[Information provided]:

::::

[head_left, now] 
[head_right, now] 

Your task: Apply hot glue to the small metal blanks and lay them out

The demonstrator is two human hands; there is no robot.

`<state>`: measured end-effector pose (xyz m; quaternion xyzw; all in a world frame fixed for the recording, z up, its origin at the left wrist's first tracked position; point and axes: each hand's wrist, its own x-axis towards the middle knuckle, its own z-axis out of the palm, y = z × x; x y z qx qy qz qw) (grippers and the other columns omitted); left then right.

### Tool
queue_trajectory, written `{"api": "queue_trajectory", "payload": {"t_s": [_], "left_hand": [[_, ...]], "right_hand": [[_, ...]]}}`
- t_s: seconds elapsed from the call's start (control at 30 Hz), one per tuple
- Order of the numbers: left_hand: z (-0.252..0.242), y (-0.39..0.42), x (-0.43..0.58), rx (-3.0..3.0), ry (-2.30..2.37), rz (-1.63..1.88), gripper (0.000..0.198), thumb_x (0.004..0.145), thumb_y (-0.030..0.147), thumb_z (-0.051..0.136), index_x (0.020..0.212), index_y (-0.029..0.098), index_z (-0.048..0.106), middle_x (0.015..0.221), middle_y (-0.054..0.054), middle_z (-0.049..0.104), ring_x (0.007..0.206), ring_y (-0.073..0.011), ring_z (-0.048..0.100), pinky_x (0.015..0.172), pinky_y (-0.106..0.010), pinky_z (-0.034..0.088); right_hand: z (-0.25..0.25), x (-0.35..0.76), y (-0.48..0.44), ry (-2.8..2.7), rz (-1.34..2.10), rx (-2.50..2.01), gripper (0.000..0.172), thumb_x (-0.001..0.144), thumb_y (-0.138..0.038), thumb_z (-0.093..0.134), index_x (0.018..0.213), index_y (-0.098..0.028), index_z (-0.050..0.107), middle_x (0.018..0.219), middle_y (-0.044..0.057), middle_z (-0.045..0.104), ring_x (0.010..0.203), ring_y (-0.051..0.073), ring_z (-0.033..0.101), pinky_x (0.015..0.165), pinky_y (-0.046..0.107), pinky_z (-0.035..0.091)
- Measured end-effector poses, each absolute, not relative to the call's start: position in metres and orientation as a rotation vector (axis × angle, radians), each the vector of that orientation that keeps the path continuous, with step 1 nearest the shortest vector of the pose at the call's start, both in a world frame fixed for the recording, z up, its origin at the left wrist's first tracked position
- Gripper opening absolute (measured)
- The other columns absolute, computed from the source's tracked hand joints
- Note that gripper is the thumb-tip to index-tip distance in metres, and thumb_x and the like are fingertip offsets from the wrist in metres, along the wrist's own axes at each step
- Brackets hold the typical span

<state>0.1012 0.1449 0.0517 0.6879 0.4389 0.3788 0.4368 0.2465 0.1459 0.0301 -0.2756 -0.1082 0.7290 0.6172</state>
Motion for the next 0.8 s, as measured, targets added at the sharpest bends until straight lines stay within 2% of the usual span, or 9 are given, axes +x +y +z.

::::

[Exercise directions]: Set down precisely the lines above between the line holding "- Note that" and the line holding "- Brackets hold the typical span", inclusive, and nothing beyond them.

[Exercise result]:
- Note that gripper is the thumb-tip to index-tip distance in metres, and thumb_x and the like are fingertip offsets from the wrist in metres, along the wrist's own axes at each step
- Brackets hold the typical span

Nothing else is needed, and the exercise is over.